In my last post, in which I discussed the whole issue of an apology and distinguished it from saying you are sorry, I explained that an apology, seen clearly, is simply a way of acknowledging a misstep, expressing a willingness to take responsibility and a request for forgiveness. Since my definition ended with a comment about forgiveness, I am inspired to share with you a previous post on that issue because people seem to struggle with the whole idea of forgiveness as much as they resist offering an apology.
People think that forgiving another for a perceived trespass lets them off the hook. Or, since people love being right, forgiving another is perceived as admitting you were wrong. Or, forgiveness is often seen as condoning another’s behavior.
Of course, none of those things are true and what is almost always missed when people refuse to forgive is the reality that the one who suffers is the person who is holding the resentment. Which is why it’s often said that not forgiving is like taking poison and waiting for the other person to die.
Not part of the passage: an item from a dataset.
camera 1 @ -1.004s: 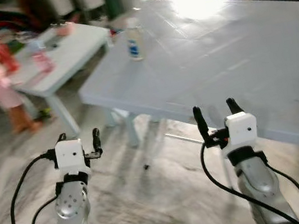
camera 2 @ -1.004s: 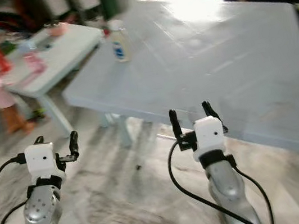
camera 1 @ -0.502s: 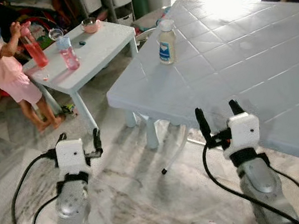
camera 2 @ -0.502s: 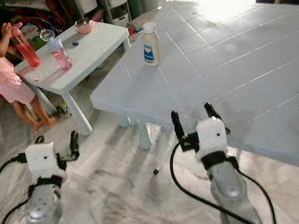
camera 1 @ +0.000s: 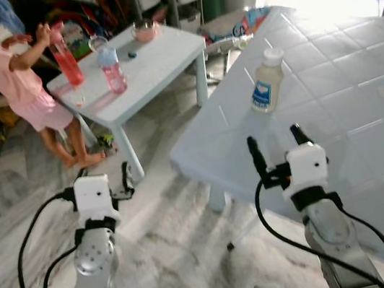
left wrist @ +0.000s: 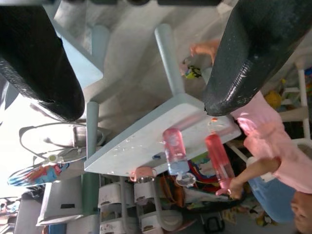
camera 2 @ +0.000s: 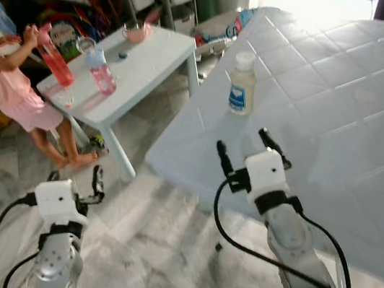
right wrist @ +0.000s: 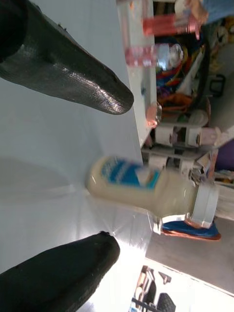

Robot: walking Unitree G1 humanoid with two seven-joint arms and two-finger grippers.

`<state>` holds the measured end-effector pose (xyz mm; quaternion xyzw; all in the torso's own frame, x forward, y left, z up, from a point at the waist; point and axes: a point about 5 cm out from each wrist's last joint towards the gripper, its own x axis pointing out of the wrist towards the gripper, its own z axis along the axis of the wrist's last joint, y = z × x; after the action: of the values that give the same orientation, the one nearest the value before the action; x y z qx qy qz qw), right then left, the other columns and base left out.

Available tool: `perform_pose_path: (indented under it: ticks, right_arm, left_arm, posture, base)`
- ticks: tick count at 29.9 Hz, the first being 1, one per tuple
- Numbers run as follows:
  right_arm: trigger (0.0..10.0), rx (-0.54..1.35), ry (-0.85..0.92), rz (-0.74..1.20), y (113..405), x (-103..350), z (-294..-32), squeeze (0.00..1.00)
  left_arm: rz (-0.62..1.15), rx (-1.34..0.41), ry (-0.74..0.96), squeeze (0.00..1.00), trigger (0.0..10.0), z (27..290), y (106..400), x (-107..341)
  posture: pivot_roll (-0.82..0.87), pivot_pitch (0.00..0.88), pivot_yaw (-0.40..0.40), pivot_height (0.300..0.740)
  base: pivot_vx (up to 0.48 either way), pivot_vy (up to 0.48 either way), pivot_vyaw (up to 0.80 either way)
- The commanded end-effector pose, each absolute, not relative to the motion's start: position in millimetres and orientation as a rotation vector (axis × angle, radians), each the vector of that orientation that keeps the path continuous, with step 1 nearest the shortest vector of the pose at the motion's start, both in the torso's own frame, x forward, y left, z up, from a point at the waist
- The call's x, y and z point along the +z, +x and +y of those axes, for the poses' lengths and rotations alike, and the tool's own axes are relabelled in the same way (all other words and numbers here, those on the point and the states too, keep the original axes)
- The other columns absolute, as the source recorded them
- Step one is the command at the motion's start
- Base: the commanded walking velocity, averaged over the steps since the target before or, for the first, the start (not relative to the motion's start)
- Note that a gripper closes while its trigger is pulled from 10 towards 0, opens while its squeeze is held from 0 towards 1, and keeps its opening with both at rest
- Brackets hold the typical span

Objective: Restocking fridge

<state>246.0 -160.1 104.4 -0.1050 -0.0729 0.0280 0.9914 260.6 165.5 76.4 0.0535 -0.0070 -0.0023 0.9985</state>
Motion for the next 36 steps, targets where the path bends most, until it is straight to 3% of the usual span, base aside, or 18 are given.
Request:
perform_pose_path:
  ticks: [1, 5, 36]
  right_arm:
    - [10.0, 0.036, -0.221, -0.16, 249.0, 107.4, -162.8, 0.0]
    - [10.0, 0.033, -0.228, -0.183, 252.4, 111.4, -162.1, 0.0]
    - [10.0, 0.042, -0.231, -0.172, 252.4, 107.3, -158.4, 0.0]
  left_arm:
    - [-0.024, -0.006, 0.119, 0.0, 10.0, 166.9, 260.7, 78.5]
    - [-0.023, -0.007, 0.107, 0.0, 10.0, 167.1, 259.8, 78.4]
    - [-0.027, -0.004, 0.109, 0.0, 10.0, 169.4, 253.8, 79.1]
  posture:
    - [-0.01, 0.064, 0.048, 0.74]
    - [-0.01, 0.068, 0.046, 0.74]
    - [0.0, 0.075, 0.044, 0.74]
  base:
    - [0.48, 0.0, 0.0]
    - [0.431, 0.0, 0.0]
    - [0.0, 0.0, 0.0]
Since the willingness to forgive is so essential to having a peaceful and loving life, allow me to share with you my personal view of forgiveness which has evolved over time.
In the broadest sense, the whole idea of forgiveness is a barrier to our growth as a spiritual being. In order to reach our full potential in life, it is critical that we take responsibility for everything in our life. So the whole idea that we have to forgive another for something they did that impacted us is to declare that something happened where we had no responsibility in the matter. That way of thinking turns us into a victim of the circumstances rather than a creator or co-creator of the circumstances.
But there’s more. The need for forgiveness implies that someone has done something “wrong,” meaning that the action must be viewed in a context of right and wrong. Unfortunately, or perhaps fortunately, there is no such thing as right or wrong. Those are all judgments we make as we look at the world through our version of reality. No matter what example you come up with, there will always be a situation where the exact behavior you are calling wrong occurs in different circumstances as being right.
Here’s a powerful example: I know of no one that wouldn’t consider cannibalism, eating the flesh of another human being, to be “wrong.” But remember many years ago when an airplane carrying a team of soccer players crashed in the Andes mountains and, to make a long story short, many of those who knew they wouldn’t survived implored those they thought would to do exactly that. In fact they did eat the flesh of their dying teammates and that allowed many of them to indeed survive.
My point is that nobody ever does anything which is inconsistent with their map of reality. And since there are 7+ billion different maps of reality, who gives any of us the right to label another’s behavior right or wrong. Besides, nobody appointed any of us judge and juror of other’s behavior. In the final analysis, everyone will be held accountable for their actions. So if you want to have peace of mind, a lot less stress, an ability to truly enjoy the spirit of Easter that we just experienced all through the year, learn to either forgive easily and quickly or realize that forgiveness isn’t really necessary at all.